En ese entonces no sabía que iba a deambular, envejecida y ajada, por estas calles llenas de gente desconocida. Sino fui feliz en mi pueblo ni en este lugar forastero, ¿a dónde más puedo ir? Nunca he sido feliz ¿De quién será el alma en pena que me persigue tenaz y me ata de cuello, pies y manos? Como una niña que llora si le pegan y grita si la pellizcan, siempre he querido salir corriendo, desgañitarme llorando, destrozar a puñetazos la ventana del autobús sentada en el último asiento con cara de la niña más buena del mundo, sorber a lametazos la sangre que mana de mis manos ¿Qué era lo que me atormentaba tanto?

¿De qué quería escapar cuando deseaba marcharme al otro extremo del mundo? ¿Por qué fui tan estúpida y no me fui? ¿Por qué no me marché, ligera como el viento, y cambié esta odiosa sangre mía por otra nueva?

***

Dijo que no se escuchaba nada en mis entrañas, que solo resonaba un viento en la lejanía. Es lo que murmuró el doctor anciano, mientras le daba golpecitos al estetoscopio con la punta de los dedos. Después dejó el aparato a un lado y encendió la pantalla en blanco y negro del equipo de ultrasonido. Me puso un gel frío y pegajoso en la panza y, presionando la sonda sobre mi piel, fue repasando lentamente todos los rincones de mi abdomen. Entonces se vio en la pantalla lo que parecían ser mis vísceras.

—Está todo normal —murmuró el médico, pasándose la lengua por los labios—. Lo que se ve ahora es el estómago… No hay nada anormal. El estómago, el hígado, el útero, los riñones… todo está bien.

¿Por qué no habrá podido ver que mis órganos estaban desapareciendo lentamente? Me limpió sin cuidado el gel con un par de pañuelos de papel, pero cuando iba a levantarme, me ordenó que me acostara de nuevo y comenzó a presionar distintos puntos de la panza.
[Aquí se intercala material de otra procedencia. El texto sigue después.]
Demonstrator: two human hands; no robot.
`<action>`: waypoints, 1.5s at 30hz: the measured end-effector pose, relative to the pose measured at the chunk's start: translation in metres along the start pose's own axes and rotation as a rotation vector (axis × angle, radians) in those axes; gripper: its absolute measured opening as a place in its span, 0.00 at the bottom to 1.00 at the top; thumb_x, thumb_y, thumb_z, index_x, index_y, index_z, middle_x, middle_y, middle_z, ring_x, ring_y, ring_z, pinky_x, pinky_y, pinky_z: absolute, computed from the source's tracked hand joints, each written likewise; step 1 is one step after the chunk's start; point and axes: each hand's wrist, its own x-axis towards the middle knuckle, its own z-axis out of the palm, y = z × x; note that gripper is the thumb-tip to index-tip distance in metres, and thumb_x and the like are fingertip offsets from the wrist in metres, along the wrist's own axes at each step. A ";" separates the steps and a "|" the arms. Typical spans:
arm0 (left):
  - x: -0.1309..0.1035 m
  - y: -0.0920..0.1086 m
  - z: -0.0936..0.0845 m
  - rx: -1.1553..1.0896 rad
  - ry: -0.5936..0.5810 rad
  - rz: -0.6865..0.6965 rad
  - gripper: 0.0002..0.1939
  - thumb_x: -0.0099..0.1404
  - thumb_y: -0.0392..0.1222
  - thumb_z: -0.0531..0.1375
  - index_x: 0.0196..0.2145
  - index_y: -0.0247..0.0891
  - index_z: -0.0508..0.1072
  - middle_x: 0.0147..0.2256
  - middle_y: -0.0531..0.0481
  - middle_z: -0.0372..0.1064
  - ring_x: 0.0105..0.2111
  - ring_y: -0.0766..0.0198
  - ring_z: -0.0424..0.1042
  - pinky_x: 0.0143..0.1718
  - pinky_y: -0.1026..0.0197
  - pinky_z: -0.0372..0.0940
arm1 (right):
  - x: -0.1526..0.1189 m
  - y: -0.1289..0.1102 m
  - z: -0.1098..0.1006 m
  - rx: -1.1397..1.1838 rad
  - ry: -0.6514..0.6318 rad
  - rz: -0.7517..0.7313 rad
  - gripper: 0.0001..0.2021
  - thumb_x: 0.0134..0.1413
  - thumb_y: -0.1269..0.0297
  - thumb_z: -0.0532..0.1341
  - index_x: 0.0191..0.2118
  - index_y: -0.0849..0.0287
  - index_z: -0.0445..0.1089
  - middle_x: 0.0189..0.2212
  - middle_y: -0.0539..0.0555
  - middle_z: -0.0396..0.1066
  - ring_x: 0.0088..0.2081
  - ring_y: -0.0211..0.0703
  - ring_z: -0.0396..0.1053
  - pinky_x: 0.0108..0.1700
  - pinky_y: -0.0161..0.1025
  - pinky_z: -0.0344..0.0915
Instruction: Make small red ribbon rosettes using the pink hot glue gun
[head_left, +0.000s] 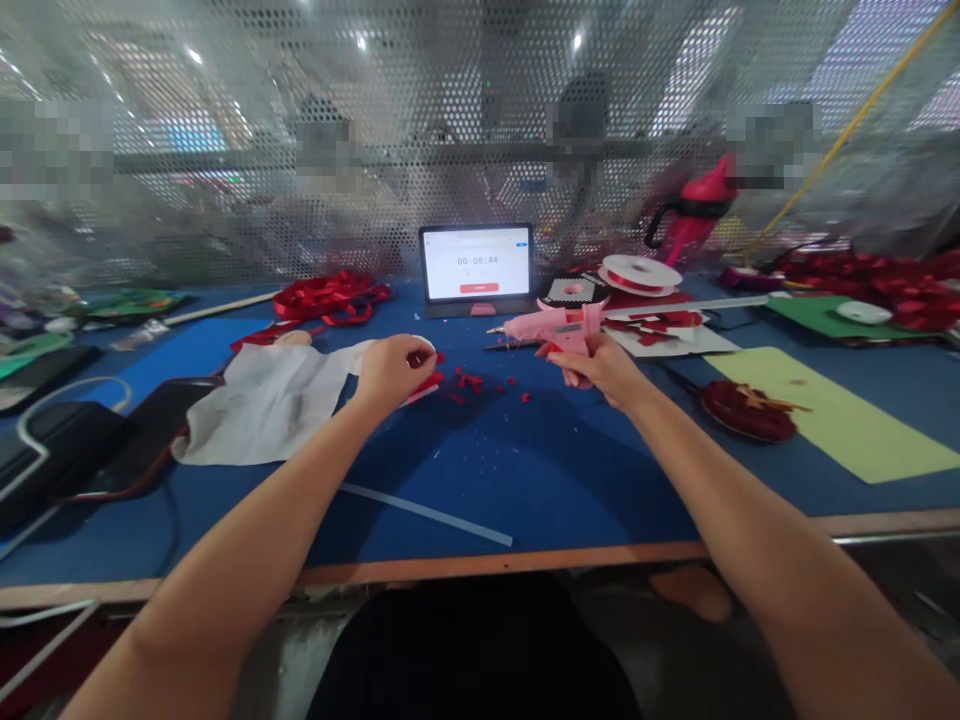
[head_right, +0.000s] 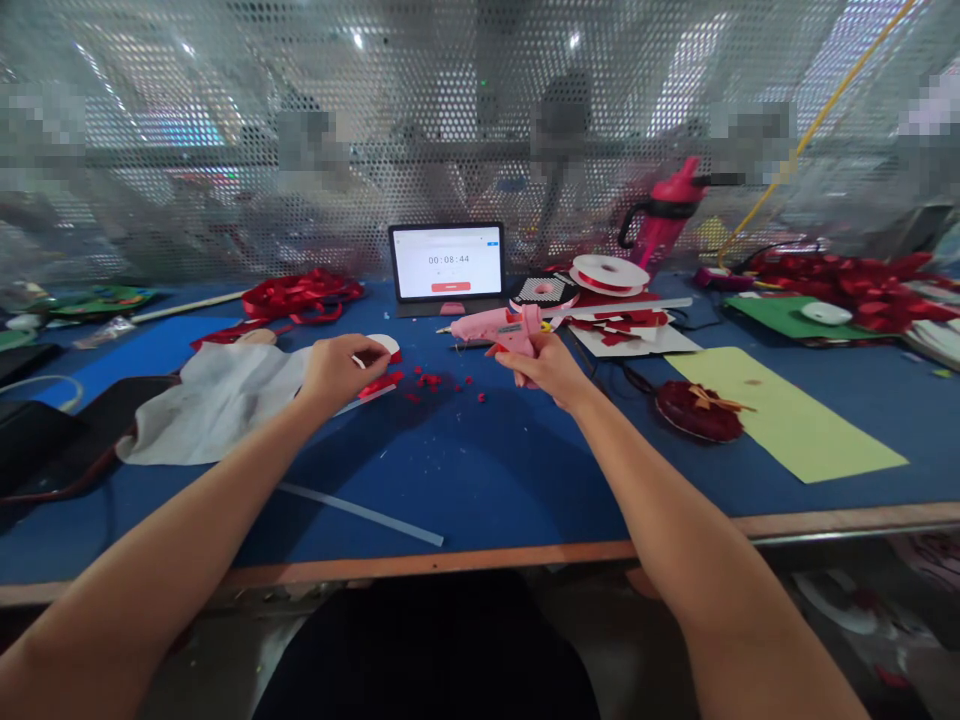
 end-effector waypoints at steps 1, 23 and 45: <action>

—¿Te duele? —me preguntó de pronto tuteándome y yo le respondí negando con la cabeza, con la vista fija en sus gafas— ¿No te duele? ¿Aquí tampoco?

—No, no me duele.

Mientras volvía a casa después de recibir una inyección, vomité de nuevo. Me puse en cuclillas, con la espalda apoyada en los azulejos fríos del baño de la estación del metro y empecé a contar los números con la esperanza de que amainara el dolor, ya que el médico me dijo que no me tomara las cosas tan a pecho. Que todo era psicológico. Que debía tomarme las cosas con más calma. Contar uno, dos, tres, cuatro cuando tuviera ganas de vomitar y mantenerme lo más tranquila posible. Sin embargo, el dolor no remitió a pesar de que me brotaron las lágrimas y tuve que sentarme en el piso después de expulsar el jugo gástrico, esperando a que el suelo dejara de sacudirse y se aquietara.

¡Hace tanto que sucedió todo eso!

***

Mamá, siempre sueño lo mismo. Que crezco tan alto como un álamo, que perforo el techo del balcón, el balcón del piso de arriba, el del piso quince, dieciséis y llego hasta la azotea atravesando el hormigón y las vigas de hierro, que se me abre en la punta del tallo una flor semejante a una larva blanca, que sube la savia transparente por los tubos leñosos a punto de reventar, que alzando bien las ramas empujo hacia arriba el cielo con el pecho para finalmente irme de esta casa. Mamá, sueño lo mismo todas las noches.

***

Está haciendo cada vez más frío. No te imaginas cuántas hojas cayeron al suelo, cuántos insectos se están muriendo, cuántas serpientes cambiaron de piel y cuántas ranas comenzaron su hibernación hoy en el mundo.

Me acuerdo todo el tiempo de tu suéter. Ya casi no recuerdo tu olor. Quisiera pedirle a mi marido que me cubra con ese suéter, pero no hay manera de comunicarme con él ¿Qué puedo hacer, mamá? A veces llora y otras veces se enfada al verme marchitar. Ya sabes que yo soy su única familia. Puedo sentir que en el agua de manantial que vierte sobre mí se entremezclan sus lágrimas tibias. Que manotea en el aire sus puños cerrados porque no tiene a quién dirigirlos.

***

Mamá, tengo miedo. Tengo que bajar los brazos. Esta maceta es demasiado pequeña y dura. Me duelen las raíces crecidas a más no poder. Me moriré antes de que llegue el invierno. Seguramente no volveré a florecer en este mundo.